As an alternative to viral systems for delivering the CRISPR-Cas9 editing components to the brain, the team turned to the recently developed encapsulated gold nanoparticle-based CRISPR-Gold platform to deliver the Cas9 ribonucleoprotein (RNP) to the brain. A preliminary series of in vitro tests indicated that CRISPR-Gold delivery was neither toxic to neuronal cells nor did it affect neuronal functioning. Initial in vivo studies in two different transgenic mouse models showed that using the CRISPR-Gold system to deliver either the Cas9 RNP or a different CRISPR RNA-guided endonuclease (Cpf1), could efficiently edit two different fluorescence genes, in neurons, within specifically targeted areas of the brain. “CRISPR–Gold may therefore be able to treat neurological disorders and elucidate the function of genes in brain circuits, despite only editing a small fraction of the total number of brain cells after an intracranial injection,” the team writes.

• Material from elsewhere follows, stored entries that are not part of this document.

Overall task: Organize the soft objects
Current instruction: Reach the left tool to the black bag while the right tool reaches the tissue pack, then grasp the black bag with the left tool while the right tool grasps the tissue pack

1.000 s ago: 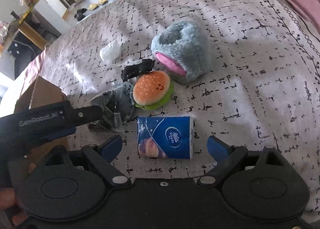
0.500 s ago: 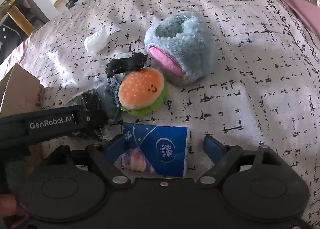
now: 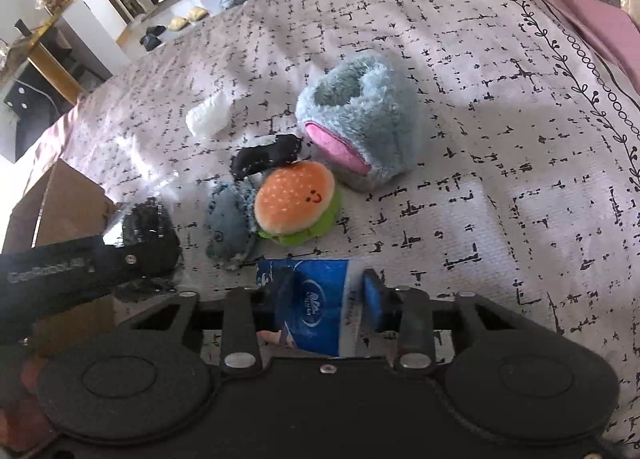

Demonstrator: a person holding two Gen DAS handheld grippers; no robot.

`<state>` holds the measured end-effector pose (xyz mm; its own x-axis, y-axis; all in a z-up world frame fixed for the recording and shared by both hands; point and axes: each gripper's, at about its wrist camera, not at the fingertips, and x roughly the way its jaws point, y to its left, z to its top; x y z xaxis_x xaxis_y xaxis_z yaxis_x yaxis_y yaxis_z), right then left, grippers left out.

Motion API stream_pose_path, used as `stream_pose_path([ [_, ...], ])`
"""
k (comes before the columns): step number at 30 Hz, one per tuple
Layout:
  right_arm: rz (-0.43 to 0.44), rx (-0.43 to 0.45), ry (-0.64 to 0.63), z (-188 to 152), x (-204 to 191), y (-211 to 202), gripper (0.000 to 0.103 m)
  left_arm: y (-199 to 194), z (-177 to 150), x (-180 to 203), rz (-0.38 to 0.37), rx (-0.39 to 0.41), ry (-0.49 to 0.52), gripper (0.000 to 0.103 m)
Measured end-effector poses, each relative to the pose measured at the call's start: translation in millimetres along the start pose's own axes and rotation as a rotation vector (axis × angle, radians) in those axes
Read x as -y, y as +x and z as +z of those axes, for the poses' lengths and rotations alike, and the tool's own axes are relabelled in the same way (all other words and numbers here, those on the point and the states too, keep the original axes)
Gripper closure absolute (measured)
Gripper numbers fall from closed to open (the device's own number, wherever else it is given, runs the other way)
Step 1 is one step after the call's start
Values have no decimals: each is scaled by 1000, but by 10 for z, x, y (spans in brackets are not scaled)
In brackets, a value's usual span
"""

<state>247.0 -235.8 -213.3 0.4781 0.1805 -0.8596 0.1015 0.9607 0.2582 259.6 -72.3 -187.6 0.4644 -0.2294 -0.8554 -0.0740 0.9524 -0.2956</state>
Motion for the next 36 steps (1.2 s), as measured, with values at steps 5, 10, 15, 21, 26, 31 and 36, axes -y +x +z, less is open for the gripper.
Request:
stream_pose_path([
  [5, 31, 38, 10, -18, -7, -114, 78, -223, -37, -37, -1, 29, -9, 58],
  [10, 49, 92, -6, -7, -54, -277, 80, -444, -94, -93, 6, 59, -20, 58],
  [15, 66, 167, -42, -1, -152, -531, 80, -667, -112, -153, 10, 95, -28, 58],
  [21, 107, 224, -48, 23, -287, -772, 80, -940, -76, -219, 20, 145, -37, 58],
  [26, 128, 266, -69, 32, -455, -912, 80, -1126, -55, -303, 39, 181, -45, 58],
  [31, 159, 290, -82, 50, -616, -987, 80, -1264, -40, -444, 66, 206, -68, 58],
  [36, 181, 302, -106, 51, -805, -1026, 80, -1365, -25, -637, 89, 225, -99, 58],
])
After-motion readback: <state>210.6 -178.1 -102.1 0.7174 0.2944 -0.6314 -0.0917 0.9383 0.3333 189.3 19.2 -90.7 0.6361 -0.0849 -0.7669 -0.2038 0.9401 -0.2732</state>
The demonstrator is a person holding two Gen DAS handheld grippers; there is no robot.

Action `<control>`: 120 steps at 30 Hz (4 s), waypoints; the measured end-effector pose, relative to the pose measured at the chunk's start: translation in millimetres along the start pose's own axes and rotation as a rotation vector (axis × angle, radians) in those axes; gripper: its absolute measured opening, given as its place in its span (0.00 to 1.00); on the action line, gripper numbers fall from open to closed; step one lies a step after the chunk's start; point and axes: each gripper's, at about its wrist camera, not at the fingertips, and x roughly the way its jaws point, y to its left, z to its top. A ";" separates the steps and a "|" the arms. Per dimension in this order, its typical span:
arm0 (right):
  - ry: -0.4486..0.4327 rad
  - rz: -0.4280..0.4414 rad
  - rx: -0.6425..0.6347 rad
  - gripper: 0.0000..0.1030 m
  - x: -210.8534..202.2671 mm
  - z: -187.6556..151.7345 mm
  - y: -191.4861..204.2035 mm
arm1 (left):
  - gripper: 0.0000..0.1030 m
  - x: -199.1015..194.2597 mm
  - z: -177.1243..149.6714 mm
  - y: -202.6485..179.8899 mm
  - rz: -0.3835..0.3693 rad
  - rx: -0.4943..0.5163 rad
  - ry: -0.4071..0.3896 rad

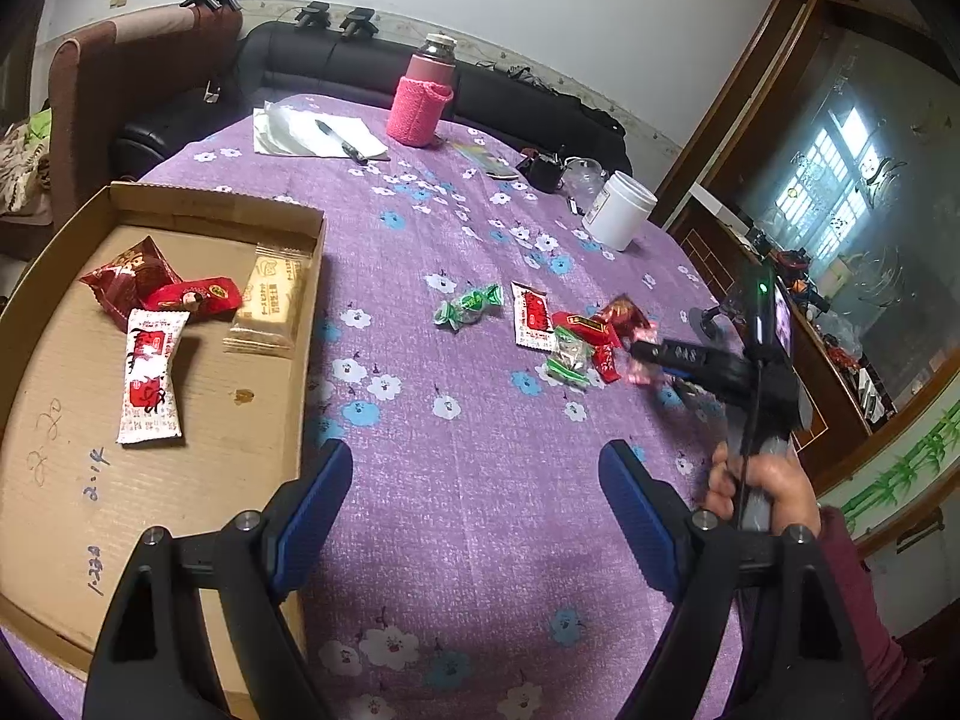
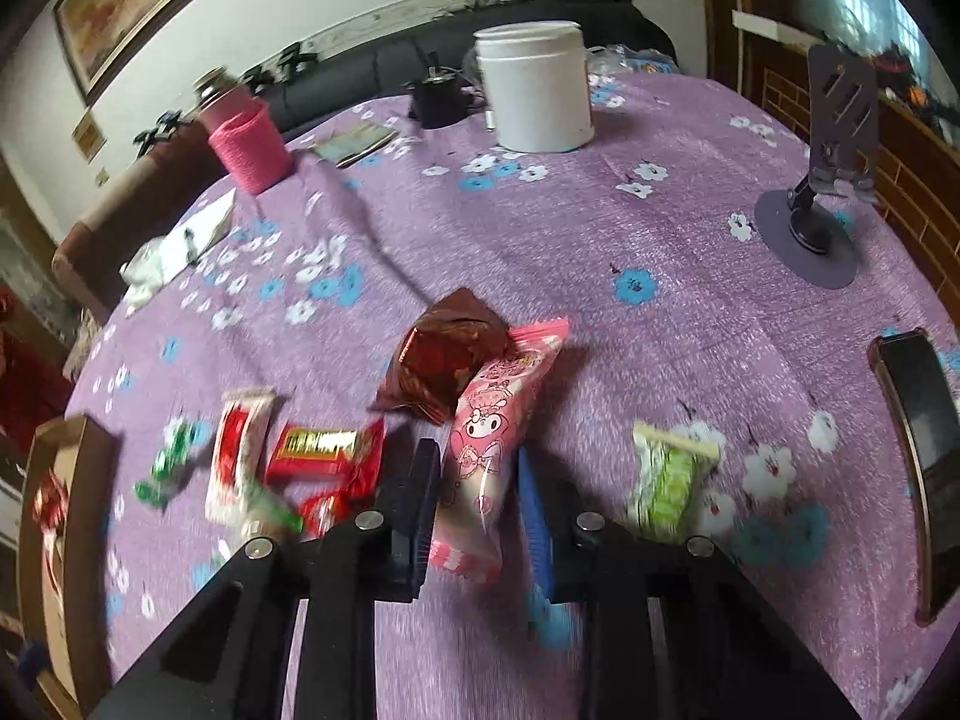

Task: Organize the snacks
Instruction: 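Grasp the pink cartoon-printed packet with the right tool and lift it, then grasp the clear green-wrapped candy with the left tool while the right holds the pink packet, then carry the clear candy and pink packet over the box with both tools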

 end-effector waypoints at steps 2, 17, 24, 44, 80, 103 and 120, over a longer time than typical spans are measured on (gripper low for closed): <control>0.010 0.012 -0.025 0.26 -9.1 -11.1 2.7 | 0.81 -1.5 -0.5 -0.1 -0.003 0.000 0.001; 0.032 0.139 -0.069 0.27 -48.7 -74.6 -2.9 | 0.81 -9.1 -6.5 -11.8 -0.005 0.015 -0.002; 0.006 0.162 -0.055 0.27 -48.9 -76.6 -6.8 | 0.81 -5.8 -8.0 -12.9 0.000 0.014 0.006; -0.001 0.227 -0.023 0.27 -49.1 -78.1 -15.3 | 0.81 41.1 45.7 -38.9 0.068 0.174 0.045; -0.023 0.181 -0.098 0.43 -42.4 -73.7 4.6 | 0.20 72.0 58.0 -44.5 0.033 0.250 0.073; -0.047 0.372 -0.217 0.26 -110.3 -86.7 96.1 | 0.21 -64.6 8.7 115.0 0.157 -0.117 -0.131; 0.129 0.470 -0.466 0.26 -54.2 -100.2 288.7 | 0.21 -20.8 38.0 200.3 0.321 -0.200 0.032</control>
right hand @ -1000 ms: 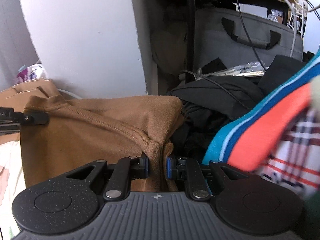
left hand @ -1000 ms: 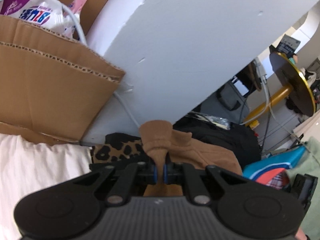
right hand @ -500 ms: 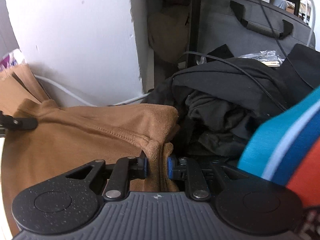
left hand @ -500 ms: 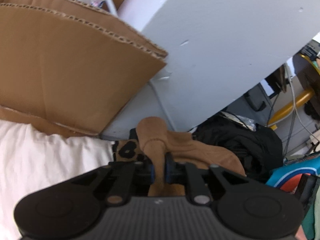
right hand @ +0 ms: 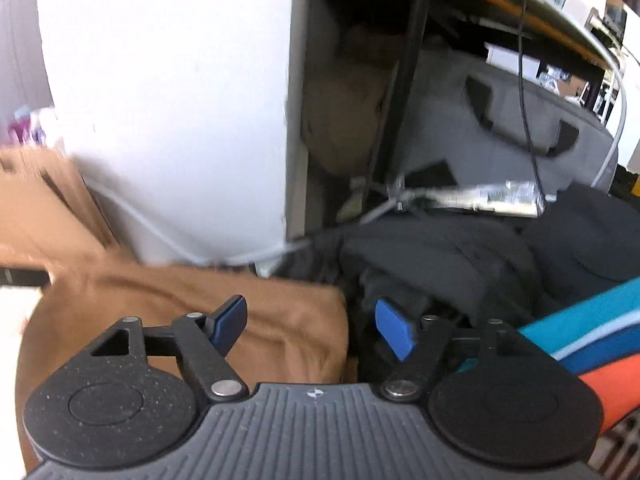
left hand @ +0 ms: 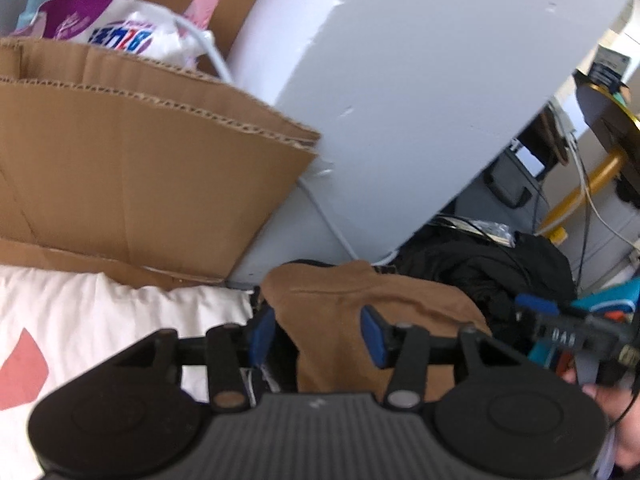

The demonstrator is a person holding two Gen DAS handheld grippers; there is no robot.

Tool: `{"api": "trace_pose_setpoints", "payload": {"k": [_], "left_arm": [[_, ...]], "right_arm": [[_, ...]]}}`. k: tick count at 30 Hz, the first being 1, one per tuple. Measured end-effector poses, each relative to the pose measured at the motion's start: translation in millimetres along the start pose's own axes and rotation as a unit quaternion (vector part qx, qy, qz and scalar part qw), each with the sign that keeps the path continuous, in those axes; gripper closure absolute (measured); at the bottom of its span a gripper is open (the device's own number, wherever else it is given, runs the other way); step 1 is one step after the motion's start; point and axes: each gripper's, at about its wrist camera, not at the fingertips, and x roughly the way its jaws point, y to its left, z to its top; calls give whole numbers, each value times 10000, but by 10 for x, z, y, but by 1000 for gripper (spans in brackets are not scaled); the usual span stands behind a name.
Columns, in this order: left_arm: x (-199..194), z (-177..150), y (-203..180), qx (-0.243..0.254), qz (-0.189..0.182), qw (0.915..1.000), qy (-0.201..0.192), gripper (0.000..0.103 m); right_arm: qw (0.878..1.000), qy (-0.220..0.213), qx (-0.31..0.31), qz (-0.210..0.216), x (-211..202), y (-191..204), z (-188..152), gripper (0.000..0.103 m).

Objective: Fold clothes
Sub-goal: 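Open both grippers to release the brown shirt on the pile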

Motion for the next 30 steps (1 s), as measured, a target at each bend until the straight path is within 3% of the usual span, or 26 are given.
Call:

Non-neuronal, glial cells in the brain can also play key roles in maintaining and regulating neuronal functions, and dysfunction in glial cells is responsible for different types of brain disorder, so the team also wanted to investigate whether CRISPR-Gold could be used to edit genes in brain cells other than neurons “… there is a great interet in editing the genes of glial cells,” they continue. In a series of studies in one of the mouse models they were able to demonstrate that Cas9 or Cpf1 RNPs delivered using the CRISPR-Gold platform could delete target genes in different cell types in the brain, including astrocytes and microglia, as well as neurons.

The team then moved on to evaluate use of CRISPR-Gold both in vitro, and in vivo, as an approach to treating FXS autism. Preliminary in vitro tests showed that the technology could be used to knock out the mGluR5 gene, Fmr1, in laboratory grown cells. They then injected the mGlu-R5-CRISPR directly into the striatum of Fmr knockout mice, a recognized model for FXS. The results confirmed that the CRISPR-Gold treatment led to 40-50% reductions in mGluR5 mRNA and protein levels, without generating any evident immune response or weight changes in the recipient animals.

Encouagingly, the treatment also reduced the excessive digging and increased jumping behaviors in the FXS mice, which are characteristics of autistic phenotypes in ASD model animals, and which exemplify repetitive behaviours that are one of the core symptoms of ASDs in humans. Excessive digging behaviour was slowed by 30%, and leaping behaviour was reduced by 70%. “Taken together, RISPR-Gold-mediated gene editing of adult mouse brains, via the nonviral delivery of Cas9 RNPs, can rescue mice from behavioural deficits,” the team notes. “CRISPR–Gold may significantly accelerate the development of brain- targeted therapeutics and enable the rapid development of focal brain-knockout animal models.”